> Dataset excerpt:

##############################

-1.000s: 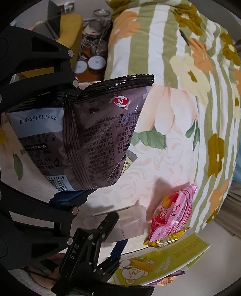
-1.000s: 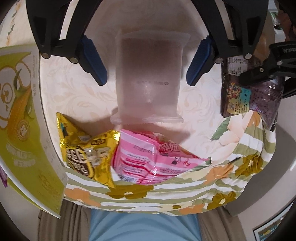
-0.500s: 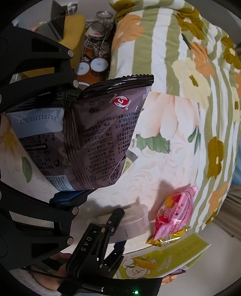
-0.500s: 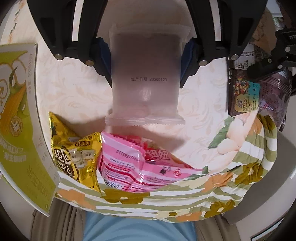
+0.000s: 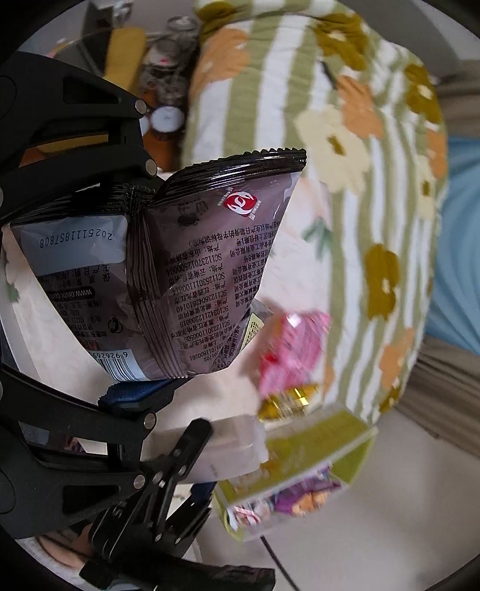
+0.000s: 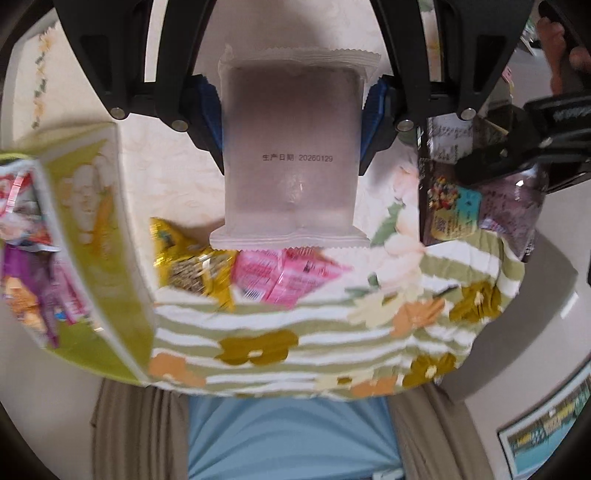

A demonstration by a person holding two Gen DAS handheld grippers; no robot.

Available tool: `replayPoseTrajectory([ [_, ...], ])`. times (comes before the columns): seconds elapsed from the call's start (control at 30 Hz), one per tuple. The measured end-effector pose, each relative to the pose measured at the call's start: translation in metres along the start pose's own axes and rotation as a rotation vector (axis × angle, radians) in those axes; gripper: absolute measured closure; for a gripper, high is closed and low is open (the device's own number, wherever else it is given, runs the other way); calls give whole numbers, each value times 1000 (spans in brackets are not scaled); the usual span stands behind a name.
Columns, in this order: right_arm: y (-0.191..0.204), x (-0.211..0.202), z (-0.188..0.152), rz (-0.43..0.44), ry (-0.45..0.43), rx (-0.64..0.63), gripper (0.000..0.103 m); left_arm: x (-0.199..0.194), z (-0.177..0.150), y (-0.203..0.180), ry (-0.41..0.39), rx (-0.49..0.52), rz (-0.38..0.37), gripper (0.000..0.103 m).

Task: Organize snacks
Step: 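Carry both packets into the box and open both tools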

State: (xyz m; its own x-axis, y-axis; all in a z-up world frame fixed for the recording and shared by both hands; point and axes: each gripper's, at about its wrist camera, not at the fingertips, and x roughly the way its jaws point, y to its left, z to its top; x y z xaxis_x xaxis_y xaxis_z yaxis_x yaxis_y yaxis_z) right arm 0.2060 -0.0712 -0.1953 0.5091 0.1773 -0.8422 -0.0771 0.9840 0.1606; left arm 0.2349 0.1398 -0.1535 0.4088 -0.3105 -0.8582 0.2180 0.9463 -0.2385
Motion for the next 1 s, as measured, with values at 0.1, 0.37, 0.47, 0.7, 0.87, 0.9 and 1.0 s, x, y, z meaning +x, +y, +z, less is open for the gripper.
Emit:
replayPoseTrajectory([
  [0.1,-17,-33,4,-14,-50,30,45,-11,13,-24,-33,29,-30,32],
  [0.37,-97,-100,11,-53,-159,107,45,-11,45,-130,-101,96,-89,32],
  [0.47,-134,-117,15,-75,-185,107,45,0,58,-178,-103,104,-109,32],
  [0.7,-222,-139,20,-102,-217,119,45,40,85,-278,-113,147,-141,32],
  [0.87,-264,-141,24,-91,-221,108,45,74,99,-322,-116,111,-172,26],
  [0.9,-271,-141,25,-84,-219,106,45,81,101,-328,-103,98,-182,22],
  [1.0,-291,-141,27,-56,-213,105,45,100,98,-336,-74,58,-106,0],
])
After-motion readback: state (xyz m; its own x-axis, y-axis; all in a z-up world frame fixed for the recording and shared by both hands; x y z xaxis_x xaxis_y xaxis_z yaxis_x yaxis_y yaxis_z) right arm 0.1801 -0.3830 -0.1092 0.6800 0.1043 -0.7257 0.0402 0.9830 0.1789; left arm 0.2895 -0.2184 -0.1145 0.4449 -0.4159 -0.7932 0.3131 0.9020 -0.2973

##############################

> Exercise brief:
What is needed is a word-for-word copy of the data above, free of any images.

> Completed exercise:
-1.000s: 
-1.000s: 
-0.500s: 
-0.500s: 
+0.000s: 
+0.000s: 

A demonstration by a person holding two Gen DAS handheld grippers; no robot.

Available tool: `replayPoseTrajectory([ [_, ...], ])`. times (comes before the columns): seconds elapsed from the call's start (control at 30 Hz), one per tuple. The measured end-effector pose, each relative to the pose measured at the call's start: translation in metres along the start pose's own axes and rotation as a rotation vector (axis × angle, radians) in those axes; gripper: absolute measured closure; for a gripper, high is closed and low is open (the device's own number, wherever else it is given, runs the other way); calls give whole numbers, each value times 1000 (spans in brackets are not scaled); the usual span stands behind a name.
Columns, in this order: right_arm: y (-0.191..0.204), x (-0.211..0.202), z (-0.188..0.152), rz (-0.43..0.44), ry (-0.45..0.43), rx (-0.64..0.63), gripper (0.000..0.103 m); left_arm: x (-0.199..0.194), z (-0.177..0.150), y (-0.203..0.180), ry (-0.41..0.39), rx (-0.49..0.52), rz (-0.38..0.37), gripper (0.000..0.103 m).

Task: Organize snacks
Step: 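Carry both packets into the box and open both tools
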
State: (xyz m; its own x-axis, y-axis; all in a z-up world frame fixed for the recording and shared by both hands; point and axes: each gripper's, at about its wrist camera, not at the fingertips, and x roughly the way its jaws point, y to its left, z to its top; x y z xaxis_x xaxis_y xaxis_z yaxis_x yaxis_y yaxis_z) right arm 0.2060 -0.0712 -0.1953 0.5091 0.1773 -0.8422 -0.0771 0.9840 0.1606; left arm 0.2349 0.1398 -0.1535 0.4088 -0.3105 -0.8582 0.2180 0.9463 -0.2385
Motion for the next 1 s, as measured, with values at 0.1, 0.37, 0.47, 0.7, 0.87, 0.9 and 1.0 s, x, y, z meaning +x, +y, +z, less is open for the gripper.
Emit:
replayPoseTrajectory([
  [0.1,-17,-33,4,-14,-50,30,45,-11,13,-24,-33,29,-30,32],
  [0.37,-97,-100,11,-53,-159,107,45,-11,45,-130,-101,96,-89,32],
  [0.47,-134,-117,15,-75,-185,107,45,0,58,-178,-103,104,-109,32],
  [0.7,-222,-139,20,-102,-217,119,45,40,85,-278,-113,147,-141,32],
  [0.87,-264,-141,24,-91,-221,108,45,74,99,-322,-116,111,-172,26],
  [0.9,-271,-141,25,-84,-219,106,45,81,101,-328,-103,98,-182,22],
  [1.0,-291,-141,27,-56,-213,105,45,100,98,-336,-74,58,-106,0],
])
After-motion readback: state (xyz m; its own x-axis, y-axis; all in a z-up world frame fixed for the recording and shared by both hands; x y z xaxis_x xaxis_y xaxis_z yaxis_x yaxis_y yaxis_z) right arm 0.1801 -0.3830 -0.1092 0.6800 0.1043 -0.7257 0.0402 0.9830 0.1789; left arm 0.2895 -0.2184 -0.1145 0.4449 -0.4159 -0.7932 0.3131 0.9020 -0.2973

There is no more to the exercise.